I would advise that if you’re performing calisthenic workouts for slimmer shoulders and arms, be mindful to perform a majority of exercises using a more narrow-angle and keeping the movements slow and controlled. Wider grips tend to make your shoulders look wider.
Calisthenics are movements that utilize only your body weight without the use of any equipment.
Push-ups are an example of a calisthenic exercise. It works on different muscles depending on where you place your hands. If your arms are shoulder-width apart, you will be working on your back and shoulders. Narrower push-ups, with your hands placed closer together, targets your triceps more. These exercises allow for the development of strength, endurance, flexibility, and coordination, as well as slender looking shoulders.
Light Weights and Resistance Band Training
The ultimate secret to a leaner and more chiseled upper body is using light weights and resistance bands. These exercises should be performed in higher reps while working through all ranges of motion. Using a light hand weight or light resistance band during your strength training workouts increases your muscular endurance, whereas the heavier alternative builds muscular strength, which increases the size of your muscles. The key is finding the balance that fits your body type.

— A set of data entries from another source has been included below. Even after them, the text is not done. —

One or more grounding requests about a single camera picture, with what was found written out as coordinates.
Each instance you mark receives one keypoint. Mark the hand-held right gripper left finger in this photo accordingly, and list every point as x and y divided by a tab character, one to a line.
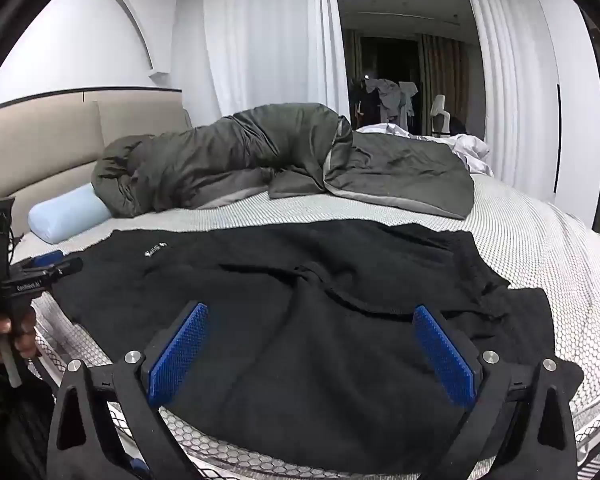
177	355

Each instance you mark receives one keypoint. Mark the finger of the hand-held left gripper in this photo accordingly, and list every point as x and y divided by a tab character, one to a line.
47	258
62	268

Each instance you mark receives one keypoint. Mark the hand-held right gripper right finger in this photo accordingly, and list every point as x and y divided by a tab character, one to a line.
445	355

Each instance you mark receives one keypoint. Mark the black pants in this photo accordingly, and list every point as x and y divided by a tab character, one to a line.
280	335

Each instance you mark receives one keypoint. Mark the person's left forearm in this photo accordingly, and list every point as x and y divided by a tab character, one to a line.
10	410

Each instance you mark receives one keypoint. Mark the light blue pillow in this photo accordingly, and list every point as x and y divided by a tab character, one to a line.
65	217

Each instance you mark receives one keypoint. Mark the beige padded headboard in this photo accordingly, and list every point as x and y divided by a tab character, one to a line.
45	150

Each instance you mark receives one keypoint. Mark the bed with honeycomb cover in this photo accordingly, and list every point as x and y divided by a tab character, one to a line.
520	240

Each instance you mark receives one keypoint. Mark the grey duvet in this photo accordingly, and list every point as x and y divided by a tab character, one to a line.
230	155

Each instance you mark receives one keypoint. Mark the crumpled white sheet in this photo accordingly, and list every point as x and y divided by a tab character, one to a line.
472	152

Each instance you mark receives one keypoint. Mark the white chair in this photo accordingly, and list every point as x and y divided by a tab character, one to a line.
440	115

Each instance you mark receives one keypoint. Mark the grey hanging clothes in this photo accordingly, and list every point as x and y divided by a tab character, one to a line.
392	97

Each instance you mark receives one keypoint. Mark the white curtain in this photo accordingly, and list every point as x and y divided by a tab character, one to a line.
260	35
505	85

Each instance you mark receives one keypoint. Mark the white wardrobe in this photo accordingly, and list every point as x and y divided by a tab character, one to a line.
575	110

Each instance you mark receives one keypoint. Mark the brown curtain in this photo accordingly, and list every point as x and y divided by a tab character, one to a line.
447	75

The ultimate secret to a leaner and more chiseled upper body is using light weights and resistance bands.
Keep in mind that you want to perform exercises with a 360 approach to target all areas for a longer and leaner upper body. Exercise programs such as functional training, yoga, barre, ballet, and pilates incorporate these types of long, lean, and free-flowing movements.
Proper Nutrition Is the Anchor
Diet with a combination of exercises goes hand in hand. If an hourglass figure is what you're looking to attain, keep in mind that eating the good stuff is a must.
The key to a healthy diet is to focus on eating whole foods in the right portion sizes from many food groups. Examples of whole foods include whole grains, nuts, legumes, fruits, and vegetables. Cut out the processed foods and include tons of healthy fats like Omega 3 that are found in walnuts, chia seeds, flaxseeds, and hemp seeds.
If you want a slimmer waist and a rounder booty, eat more Omega 3 fats!
According to Will Lassek, M.D., and Steven Gaulin, Ph.D., in the book titled Why Women Need Fat, the fat stored in a women’s hips and thighs is rich in a valuable substance concentrated in this part of the body. This fat is high in DHA, which is a component of the Omega 3 fatty acids in our diets. This signifies that our diets and the type of essential fatty acids we eat are also significant factors that determine our body shape. So, ladies, if you want a slimmer waist and a rounder booty, eat more Omega 3 fats!
A perfect hourglass figure may be hard to realistically achieve, and it’s a body shape that few people have naturally. However, it’s attainable through consistent hard work and a specific exercise routine. Even though there are ways to trim inches from your waist and tone your muscles in the desired places, it’s important to be realistic and to remember your measurements don’t define you. Instead of striving for a desired figure, try aiming for optimum overall health through active exercise, a nutritious diet, and embracing your body.